** Information provided follows **

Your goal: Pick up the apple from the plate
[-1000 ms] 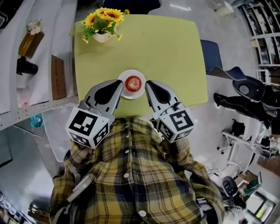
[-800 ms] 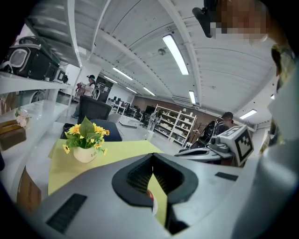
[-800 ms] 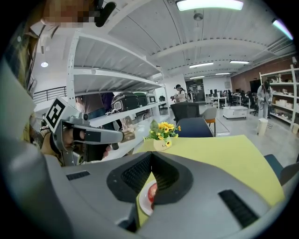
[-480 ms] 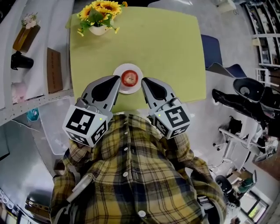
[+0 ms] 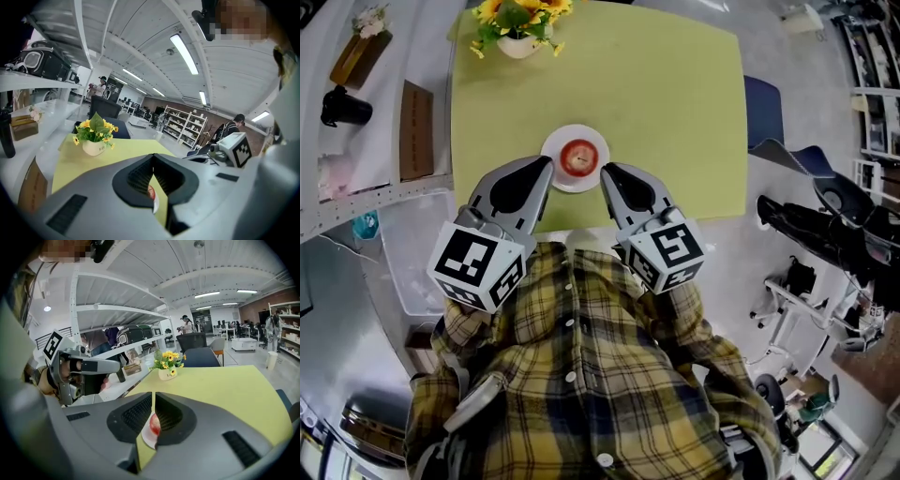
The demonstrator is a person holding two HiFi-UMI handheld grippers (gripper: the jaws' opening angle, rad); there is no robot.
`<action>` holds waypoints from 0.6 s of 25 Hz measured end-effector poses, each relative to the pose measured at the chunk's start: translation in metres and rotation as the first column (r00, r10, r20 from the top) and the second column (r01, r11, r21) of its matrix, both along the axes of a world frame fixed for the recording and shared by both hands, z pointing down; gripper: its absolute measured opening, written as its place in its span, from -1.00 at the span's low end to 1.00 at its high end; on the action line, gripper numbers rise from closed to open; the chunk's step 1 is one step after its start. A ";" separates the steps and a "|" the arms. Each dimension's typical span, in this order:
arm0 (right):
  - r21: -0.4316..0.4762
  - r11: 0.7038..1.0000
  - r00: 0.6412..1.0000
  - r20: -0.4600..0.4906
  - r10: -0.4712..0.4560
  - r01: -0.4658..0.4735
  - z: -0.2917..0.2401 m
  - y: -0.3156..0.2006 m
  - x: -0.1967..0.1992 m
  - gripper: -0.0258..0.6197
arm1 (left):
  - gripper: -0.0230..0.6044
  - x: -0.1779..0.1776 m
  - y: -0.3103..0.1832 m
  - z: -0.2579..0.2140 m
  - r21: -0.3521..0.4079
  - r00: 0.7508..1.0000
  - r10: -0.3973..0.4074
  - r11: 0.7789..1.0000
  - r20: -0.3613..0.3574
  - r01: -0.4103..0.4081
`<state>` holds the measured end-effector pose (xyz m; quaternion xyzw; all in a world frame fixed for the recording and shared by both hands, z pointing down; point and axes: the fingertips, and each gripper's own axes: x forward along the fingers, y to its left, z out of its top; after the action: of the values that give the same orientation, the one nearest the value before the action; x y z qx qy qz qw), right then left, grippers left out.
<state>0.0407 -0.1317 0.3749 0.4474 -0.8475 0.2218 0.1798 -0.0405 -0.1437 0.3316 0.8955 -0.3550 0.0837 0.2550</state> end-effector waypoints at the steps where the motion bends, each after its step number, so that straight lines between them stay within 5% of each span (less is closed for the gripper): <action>1: -0.002 1.000 1.000 0.005 -0.001 0.001 0.001 0.000 0.000 -0.92 | -0.90 0.000 0.002 0.003 -0.005 1.000 -0.002 1.000 0.002 0.003; 5: -0.009 1.000 1.000 0.010 -0.005 0.006 0.009 -0.003 0.001 -0.89 | -0.90 0.000 0.005 0.012 -0.022 1.000 -0.005 1.000 0.010 0.005; 15: -0.026 0.998 0.998 0.040 -0.049 0.050 0.032 -0.011 0.002 -0.33 | -0.90 0.002 0.012 0.036 -0.075 0.999 -0.011 0.997 0.043 0.014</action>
<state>0.0431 -0.1423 0.4071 0.4193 -0.8586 0.2376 0.1747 -0.0380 -0.1313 0.3675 0.8810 -0.3626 0.1143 0.2816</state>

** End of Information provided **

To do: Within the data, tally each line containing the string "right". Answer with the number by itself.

Answer to the problem: 2